Tuttavia, come cristiani, non dobbiamo combattere una battaglia persa contro i musulmani o contro leggi “razziste” che sono ingiuste nei nostri confronti. Dobbiamo invece chiedere a Dio: “Cosa vuole da me personalmente e da noi come corpo chiamato Chiesa, anche se è un corpo sparso e disperso?”. Dobbiamo renderci conto che i cristiani hanno una missione e che essi stessi sono una missione. Qual è la nostra missione oggi in Siria? Qual è il significato della nostra presenza su questa terra oggi? È la visione di coloro che ricevono la vita nel Levante come un dono e una missione di Dio, cioè vivere come un “piccolo resto” con la chiamata evangelica a vivere come lievito nella pasta. Questo non significa sottomissione, ma azione; vi è qualcosa che il lievito fa e che il sale fa, che nulla può fare al loro posto.
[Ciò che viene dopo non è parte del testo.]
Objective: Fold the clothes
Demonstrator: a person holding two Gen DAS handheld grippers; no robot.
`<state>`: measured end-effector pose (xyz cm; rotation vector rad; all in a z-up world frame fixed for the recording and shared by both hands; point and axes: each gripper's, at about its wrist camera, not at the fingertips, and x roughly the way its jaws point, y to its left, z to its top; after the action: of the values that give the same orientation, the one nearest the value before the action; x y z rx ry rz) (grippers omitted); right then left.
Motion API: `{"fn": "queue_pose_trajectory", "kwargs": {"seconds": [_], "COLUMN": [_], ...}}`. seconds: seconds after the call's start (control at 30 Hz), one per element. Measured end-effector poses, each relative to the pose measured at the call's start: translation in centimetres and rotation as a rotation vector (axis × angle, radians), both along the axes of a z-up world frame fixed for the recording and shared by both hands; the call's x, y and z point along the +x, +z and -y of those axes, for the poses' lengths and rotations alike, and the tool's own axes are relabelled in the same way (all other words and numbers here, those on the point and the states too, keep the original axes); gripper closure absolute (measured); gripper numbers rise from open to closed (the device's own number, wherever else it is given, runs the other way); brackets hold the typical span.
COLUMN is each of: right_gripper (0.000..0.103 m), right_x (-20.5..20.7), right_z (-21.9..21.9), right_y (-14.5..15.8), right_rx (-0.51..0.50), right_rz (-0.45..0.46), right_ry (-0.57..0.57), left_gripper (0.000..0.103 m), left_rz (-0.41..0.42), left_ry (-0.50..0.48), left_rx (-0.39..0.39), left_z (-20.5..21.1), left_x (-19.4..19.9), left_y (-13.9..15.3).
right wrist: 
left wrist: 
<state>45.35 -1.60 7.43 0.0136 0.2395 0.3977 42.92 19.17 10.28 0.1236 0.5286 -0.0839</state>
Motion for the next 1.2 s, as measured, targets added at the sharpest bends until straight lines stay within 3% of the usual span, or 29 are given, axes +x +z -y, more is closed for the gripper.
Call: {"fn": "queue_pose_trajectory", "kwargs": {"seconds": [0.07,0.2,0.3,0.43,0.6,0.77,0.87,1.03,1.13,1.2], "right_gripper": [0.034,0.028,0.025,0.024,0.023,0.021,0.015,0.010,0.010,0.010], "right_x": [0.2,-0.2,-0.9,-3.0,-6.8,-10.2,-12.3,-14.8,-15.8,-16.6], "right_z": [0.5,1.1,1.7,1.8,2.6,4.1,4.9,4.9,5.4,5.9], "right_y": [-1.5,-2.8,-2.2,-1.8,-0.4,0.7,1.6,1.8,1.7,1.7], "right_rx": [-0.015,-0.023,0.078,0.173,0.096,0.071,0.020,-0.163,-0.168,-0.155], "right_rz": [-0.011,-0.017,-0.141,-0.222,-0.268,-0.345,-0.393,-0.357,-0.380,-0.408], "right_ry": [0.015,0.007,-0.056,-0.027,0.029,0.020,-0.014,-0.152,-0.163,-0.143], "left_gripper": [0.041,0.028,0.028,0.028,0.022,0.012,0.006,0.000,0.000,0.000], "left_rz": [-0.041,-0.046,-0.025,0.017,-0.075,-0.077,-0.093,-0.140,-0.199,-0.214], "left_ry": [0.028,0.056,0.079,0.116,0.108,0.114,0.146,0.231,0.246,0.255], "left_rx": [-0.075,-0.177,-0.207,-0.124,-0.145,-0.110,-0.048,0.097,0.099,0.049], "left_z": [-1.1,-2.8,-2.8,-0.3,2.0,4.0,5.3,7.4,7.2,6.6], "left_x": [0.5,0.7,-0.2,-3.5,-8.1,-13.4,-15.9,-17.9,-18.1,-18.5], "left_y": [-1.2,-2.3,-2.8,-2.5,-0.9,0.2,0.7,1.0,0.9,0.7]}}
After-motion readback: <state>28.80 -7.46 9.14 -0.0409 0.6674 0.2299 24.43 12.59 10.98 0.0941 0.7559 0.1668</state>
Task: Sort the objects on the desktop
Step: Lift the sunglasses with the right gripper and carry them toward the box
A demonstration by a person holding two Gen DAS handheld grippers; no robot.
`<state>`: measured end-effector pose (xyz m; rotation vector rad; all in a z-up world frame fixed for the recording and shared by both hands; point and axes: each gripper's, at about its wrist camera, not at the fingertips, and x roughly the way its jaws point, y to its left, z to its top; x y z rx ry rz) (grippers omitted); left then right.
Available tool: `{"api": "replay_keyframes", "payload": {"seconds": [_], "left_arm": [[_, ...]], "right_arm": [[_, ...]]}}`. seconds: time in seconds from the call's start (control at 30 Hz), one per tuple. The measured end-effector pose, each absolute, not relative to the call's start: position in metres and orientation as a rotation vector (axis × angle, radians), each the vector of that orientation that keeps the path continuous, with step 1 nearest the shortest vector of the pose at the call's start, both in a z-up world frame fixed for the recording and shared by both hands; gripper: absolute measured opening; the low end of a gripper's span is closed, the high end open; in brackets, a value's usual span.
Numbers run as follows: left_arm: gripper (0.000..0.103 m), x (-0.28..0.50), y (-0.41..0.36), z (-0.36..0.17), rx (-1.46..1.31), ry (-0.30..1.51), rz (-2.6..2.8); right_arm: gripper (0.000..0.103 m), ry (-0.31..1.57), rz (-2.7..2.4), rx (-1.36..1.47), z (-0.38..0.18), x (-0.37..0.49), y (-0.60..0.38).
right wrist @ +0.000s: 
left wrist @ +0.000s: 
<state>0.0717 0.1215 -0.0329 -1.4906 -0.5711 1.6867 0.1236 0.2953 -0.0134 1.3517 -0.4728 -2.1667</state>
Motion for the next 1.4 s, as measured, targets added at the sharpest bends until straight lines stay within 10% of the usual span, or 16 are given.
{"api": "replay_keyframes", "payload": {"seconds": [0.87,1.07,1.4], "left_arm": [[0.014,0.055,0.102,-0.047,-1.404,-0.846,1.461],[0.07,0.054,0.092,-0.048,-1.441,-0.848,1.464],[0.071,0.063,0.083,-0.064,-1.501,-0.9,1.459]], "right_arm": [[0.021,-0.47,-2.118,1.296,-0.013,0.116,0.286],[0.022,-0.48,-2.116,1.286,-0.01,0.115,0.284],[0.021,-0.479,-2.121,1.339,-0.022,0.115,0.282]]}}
Quello che penso dobbiamo offrire come progetto coraggioso e umile di convivenza con i musulmani è trasformare il concetto di Ahl al-Dhimmah in un segno di particolarità, più che di inferiorità. In altre parole diventiamo, in un certo senso, coloro di cui ci si prende cura a causa del loro ruolo, della loro piccolezza e persino della loro fragilità. Un concetto basato sull’idea che siamo uguali, non di seconda classe; che siamo uguali, ma che conosciamo la nostra dimensione e i nostri limiti. Dopo tutto, siamo pochi e non siamo in grado di preservarci e scompariremo se voi, i musulmani, non ci sosterrete. Dobbiamo riconoscere che senza la collaborazione con i musulmani ci dissolveremo e moriremo. Dobbiamo quindi dire loro: «Se ci volete davvero, fate qualcosa. Non siamo una minaccia per voi e non possiamo togliervi nulla; al contrario, possiamo solo arricchirvi e lavorare per voi, in modo che la nostra prosperità derivi dalla vostra prosperità».

Il nostro progetto è un partenariato basato sull’uguaglianza dei cittadini, sull’incontro e sulla condivisione. Nessuno deve rimanere fuori dal cerchio della partecipazione. Nessuno è nemico dell’altro e nessuno ha paura dell’altro o di essere derubato dall’altro. La fede in un unico Dio, la moralità, la coscienza e l’umanità ci aiutano a partecipare e a costruire un Paese dignitoso e sano per tutti. Nessuno si sente oppresso o odiato, spaventato o minacciato. Per raggiungere questo obiettivo, dobbiamo costruire un concetto “civile” di cittadinanza che non sia contro la religione e la religiosità, ma si basi sulla fede, rispetti la religione e garantisca le minoranze religiose, etniche e linguistiche, e così via. È con umiltà e coraggio che proponiamo questo tipo di collaborazione.